Exercise requirements. Return the listing verbatim, images left out.

--- START ---

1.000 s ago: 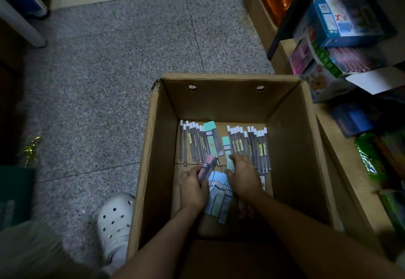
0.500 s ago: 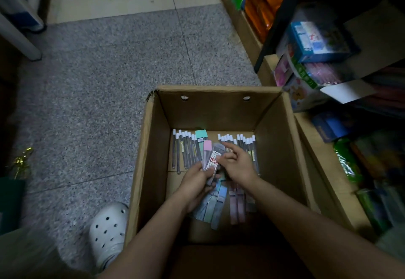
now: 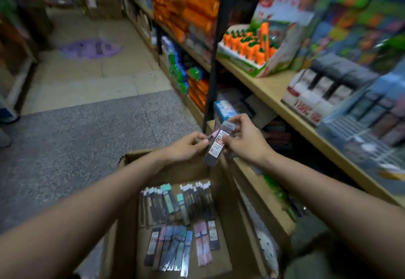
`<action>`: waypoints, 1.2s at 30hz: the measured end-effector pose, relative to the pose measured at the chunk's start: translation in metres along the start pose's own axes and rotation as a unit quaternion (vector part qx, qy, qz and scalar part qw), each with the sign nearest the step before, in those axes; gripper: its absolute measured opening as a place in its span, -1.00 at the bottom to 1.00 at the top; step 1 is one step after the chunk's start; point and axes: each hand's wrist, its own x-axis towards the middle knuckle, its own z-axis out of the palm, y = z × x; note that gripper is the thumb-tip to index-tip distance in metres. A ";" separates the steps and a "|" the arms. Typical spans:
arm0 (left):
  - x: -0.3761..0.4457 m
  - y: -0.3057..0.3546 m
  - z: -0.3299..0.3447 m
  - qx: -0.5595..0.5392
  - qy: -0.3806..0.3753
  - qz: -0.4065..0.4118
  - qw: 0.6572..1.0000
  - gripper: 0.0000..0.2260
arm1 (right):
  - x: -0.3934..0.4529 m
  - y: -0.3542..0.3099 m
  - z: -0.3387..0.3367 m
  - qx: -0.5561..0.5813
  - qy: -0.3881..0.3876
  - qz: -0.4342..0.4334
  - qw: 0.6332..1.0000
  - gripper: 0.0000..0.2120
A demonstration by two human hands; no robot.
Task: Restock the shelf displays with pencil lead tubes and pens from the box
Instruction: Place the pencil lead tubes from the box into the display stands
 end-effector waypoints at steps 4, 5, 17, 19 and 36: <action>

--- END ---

Task result.
1.000 s ago: 
0.500 s ago: 
now: 
`<action>`: waypoints, 1.2s at 30hz: the measured end-effector pose, relative to the pose measured at the chunk's start: translation in metres along the start pose's own axes and rotation as a unit quaternion (vector part qx, qy, qz and scalar part qw), each with the sign nearest the step before, in those axes; gripper: its absolute measured opening as a place in its span, -1.00 at the bottom to 1.00 at the top; step 1 is one step after the chunk's start; point and axes: each hand's wrist, its own x-axis towards the middle knuckle, its own z-axis out of the palm, y = z × x; note that gripper is the thumb-tip to index-tip distance in metres. A ";" separates the steps and a "|" the arms. Typical spans:
arm0 (left):
  - x: -0.3761..0.4457 m
  - y: -0.3057..0.3546 m
  - z: -0.3299..0.3447 m
  - qx: -0.5595..0.5392
  - qy: -0.3806..0.3753
  - qz: -0.4065..0.4118
  - qw: 0.6572..1.0000
  - gripper: 0.0000..0.2260
arm1 (right):
  - x: -0.3934..0.4529 m
  - y: -0.3542..0.3099 m
  - z: -0.3387..0.3367 m
  - qx: -0.5561..0.5813
  - qy: -0.3881..0.3876
  - qz: -0.4342..0.4334
  - qw: 0.6332..1.0000
  - gripper: 0.0000..0.2120
A demonstration by two human hands; no robot.
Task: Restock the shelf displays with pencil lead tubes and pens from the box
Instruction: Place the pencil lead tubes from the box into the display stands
 end-effector waypoints at steps 4, 5, 17, 19 and 36: <action>

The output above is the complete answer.